I hope they are fine, how can I divide this single column into n equal parts as seen in the code

df = pd.DataFrame(np.random.randn(30))

enter image description here

I have done this way

First I have made the division, since there are 30 records, it divides it into 3 parts

n = 3  #chunk row size 
list_df = [df[i:i+n] for i in range(0,df.shape[0],n)]

result = pd.concat([list_df[0], 
                list_df[1].reset_index().drop(columns='index'),
                list_df[2].reset_index().drop(columns='index')
                ], axis=1, ignore_index=True, sort=False)

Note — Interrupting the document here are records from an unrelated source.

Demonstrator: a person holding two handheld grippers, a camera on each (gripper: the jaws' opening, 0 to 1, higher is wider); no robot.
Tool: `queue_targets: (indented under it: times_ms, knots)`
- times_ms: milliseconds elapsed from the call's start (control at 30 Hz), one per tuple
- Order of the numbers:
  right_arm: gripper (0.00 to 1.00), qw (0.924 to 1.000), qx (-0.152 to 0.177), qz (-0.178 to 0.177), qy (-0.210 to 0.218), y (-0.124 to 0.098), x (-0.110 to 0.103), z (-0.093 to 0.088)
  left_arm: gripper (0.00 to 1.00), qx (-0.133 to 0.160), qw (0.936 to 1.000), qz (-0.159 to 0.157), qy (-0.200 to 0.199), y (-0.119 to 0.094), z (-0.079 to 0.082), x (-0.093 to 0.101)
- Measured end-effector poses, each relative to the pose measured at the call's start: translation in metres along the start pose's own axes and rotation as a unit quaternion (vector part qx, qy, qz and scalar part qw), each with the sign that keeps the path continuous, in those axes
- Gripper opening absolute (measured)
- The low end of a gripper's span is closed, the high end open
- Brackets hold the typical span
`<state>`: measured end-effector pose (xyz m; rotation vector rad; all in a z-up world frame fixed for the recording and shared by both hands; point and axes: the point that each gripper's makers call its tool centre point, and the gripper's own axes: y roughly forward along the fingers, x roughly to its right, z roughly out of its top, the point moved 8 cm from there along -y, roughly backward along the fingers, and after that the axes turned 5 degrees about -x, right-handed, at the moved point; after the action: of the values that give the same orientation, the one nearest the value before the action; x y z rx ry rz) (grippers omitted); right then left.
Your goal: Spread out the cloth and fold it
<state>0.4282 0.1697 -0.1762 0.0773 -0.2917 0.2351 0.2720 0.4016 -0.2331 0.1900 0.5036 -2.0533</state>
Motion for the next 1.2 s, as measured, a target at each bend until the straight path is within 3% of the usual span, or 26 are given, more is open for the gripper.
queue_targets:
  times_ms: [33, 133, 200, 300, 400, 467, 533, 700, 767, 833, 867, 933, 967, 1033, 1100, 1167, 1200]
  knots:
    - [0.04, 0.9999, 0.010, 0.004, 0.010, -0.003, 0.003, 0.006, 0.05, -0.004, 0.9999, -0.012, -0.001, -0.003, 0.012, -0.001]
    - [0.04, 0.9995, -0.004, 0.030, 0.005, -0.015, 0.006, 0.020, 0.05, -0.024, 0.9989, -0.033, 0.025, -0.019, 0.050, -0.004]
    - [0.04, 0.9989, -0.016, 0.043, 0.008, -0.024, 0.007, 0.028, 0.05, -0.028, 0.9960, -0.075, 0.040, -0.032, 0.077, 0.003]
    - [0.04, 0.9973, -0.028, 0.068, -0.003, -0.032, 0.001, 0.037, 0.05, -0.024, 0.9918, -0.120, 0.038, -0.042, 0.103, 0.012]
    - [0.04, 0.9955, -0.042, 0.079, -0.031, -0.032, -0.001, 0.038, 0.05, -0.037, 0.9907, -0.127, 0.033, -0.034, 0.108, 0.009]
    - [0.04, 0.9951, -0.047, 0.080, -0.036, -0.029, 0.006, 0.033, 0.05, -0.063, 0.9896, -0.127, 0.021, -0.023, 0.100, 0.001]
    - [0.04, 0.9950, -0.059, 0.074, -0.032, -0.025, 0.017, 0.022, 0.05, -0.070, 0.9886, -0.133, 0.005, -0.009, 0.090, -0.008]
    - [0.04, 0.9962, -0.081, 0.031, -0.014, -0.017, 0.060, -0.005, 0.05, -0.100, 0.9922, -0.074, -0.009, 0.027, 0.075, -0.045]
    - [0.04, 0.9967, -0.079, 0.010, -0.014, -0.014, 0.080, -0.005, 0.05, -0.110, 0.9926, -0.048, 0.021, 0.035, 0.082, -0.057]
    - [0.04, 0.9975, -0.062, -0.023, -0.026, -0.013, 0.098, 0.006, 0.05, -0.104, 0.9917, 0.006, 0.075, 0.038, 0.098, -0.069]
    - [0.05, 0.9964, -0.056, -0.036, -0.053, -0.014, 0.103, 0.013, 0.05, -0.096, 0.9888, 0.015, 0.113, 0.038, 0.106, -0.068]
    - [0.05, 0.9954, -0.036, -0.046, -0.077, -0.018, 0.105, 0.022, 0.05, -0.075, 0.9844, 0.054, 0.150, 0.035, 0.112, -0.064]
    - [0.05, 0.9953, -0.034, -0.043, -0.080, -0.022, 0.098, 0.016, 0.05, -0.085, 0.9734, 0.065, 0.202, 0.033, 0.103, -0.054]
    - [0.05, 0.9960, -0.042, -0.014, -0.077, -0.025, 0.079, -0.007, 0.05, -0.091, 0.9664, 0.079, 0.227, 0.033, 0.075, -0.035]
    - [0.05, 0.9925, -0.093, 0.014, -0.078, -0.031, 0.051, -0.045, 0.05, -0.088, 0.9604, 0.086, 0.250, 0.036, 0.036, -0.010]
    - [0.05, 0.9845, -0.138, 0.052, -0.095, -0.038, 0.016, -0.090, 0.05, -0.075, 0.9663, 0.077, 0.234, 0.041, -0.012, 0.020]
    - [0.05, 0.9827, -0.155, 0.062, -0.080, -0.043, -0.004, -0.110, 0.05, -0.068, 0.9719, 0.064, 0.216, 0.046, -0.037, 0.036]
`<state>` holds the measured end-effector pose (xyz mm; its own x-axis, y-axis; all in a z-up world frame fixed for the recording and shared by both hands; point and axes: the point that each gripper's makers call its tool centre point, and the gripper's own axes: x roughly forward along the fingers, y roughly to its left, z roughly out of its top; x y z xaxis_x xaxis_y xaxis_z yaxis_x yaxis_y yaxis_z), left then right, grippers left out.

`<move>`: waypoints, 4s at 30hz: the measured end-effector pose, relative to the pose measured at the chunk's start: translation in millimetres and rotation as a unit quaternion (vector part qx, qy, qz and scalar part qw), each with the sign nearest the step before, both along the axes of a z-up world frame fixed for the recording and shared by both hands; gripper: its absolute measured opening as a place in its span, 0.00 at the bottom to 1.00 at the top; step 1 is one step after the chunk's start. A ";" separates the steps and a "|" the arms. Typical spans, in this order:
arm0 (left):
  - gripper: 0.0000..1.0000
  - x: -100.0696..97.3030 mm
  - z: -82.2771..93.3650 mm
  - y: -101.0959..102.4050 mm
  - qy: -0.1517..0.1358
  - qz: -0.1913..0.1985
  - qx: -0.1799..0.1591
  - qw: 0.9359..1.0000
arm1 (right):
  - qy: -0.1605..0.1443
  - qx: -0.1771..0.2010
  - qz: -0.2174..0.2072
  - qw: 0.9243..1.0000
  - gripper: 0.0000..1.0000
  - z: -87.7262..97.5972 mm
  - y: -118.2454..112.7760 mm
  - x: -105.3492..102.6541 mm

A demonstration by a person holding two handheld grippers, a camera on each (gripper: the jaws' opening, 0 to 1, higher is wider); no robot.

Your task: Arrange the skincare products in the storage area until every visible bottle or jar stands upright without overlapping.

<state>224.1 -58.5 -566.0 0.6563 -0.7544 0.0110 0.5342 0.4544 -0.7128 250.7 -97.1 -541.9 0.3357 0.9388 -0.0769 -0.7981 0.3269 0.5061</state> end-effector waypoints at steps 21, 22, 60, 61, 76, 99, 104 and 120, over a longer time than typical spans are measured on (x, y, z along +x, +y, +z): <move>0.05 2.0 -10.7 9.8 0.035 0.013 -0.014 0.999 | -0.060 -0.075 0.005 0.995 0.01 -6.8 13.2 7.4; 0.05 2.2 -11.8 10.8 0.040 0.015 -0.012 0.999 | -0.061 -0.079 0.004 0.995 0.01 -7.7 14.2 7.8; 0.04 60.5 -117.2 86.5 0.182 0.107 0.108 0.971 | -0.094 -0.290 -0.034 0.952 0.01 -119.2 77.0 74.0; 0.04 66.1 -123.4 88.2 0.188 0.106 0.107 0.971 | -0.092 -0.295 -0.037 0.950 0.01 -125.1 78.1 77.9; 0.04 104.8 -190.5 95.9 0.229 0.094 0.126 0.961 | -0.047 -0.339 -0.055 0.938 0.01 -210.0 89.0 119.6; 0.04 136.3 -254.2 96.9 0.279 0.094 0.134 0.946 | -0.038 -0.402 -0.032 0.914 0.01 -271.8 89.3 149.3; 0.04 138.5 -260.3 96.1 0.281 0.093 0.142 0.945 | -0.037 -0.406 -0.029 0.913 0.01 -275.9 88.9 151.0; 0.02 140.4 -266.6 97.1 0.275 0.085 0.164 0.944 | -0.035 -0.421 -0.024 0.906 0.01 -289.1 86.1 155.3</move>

enter image description here

It works fine for the example, but what if I have to divide into more columns, how can I automate it more quickly? Thanks for the support

  • `result = pd.DataFrame(df.to_numpy().reshape(-1, n))` (where `n` is the number of columns) as recommended by [this answer](https://stackoverflow.com/a/56690819/15497888) – Henry Ecker Dec 18 '21 at 01:28
  • Oh ooops, I posted my answer after your closed the question (because I had the tab open before you closed it and I didn't reload the page until a while after), _and_ as a bonus, I misunderstood the question. Nice answer for nothing... :p –  Dec 18 '21 at 01:45
  • 1
    Thank you, that was very easy, it will help me a lot – Geology Modelling by ADT Dec 18 '21 at 01:46
  • Hello, I managed to advance this problem, the code helped me a lot but I had to change n=3, to use n=10 and then transpose "result.T" to get the result, which takes much more time in the processing – Geology Modelling by ADT Dec 20 '21 at 05:21

1 Answers1

2

You can use np.array_split to divide a dataframe (or column) into N equally-sized (as much as possible) portions:

>>> df = pd.DataFrame(np.random.randn(30))
>>> df
           0
0   1.488524
1  -0.288061
... 26 rows omitted ... 
28 -0.052144
29 -0.024019

# Split the dataframe into 2 splits
>>> splits = np.array_split(df, 2)
>>> splits
[           0
 0   1.488524
 1  -0.288061
... 11 rows omitted ...
 13 -0.163669
 14 -0.047295,
 
            0
 15  0.703110
 16 -0.854104
... 11 rows omitted ...
 28 -0.052144
 29 -0.024019]

# Print the length of each split
>>> [len(split) for split in splits]
[15, 15]

# Make 30 splits and print their lengths
>>> splits = np.array_split(df, 30)
>>> [len(split) for split in splits]
[1,
 1,
... 26 rows omitted ...
 1,
 1]

# Make 29 splits
>>> splits = np.array_split(df, 29)
>>> [len(split) for split in splits]
[2,
 1,
... 25 rows omitted ...
 1,
 1]

Note that all of the above will work identically if you pass a column (Series) instead of a DataFrame, e.g. np.array_split(df['your_col'], 2) instead of np.array_split(df, 2).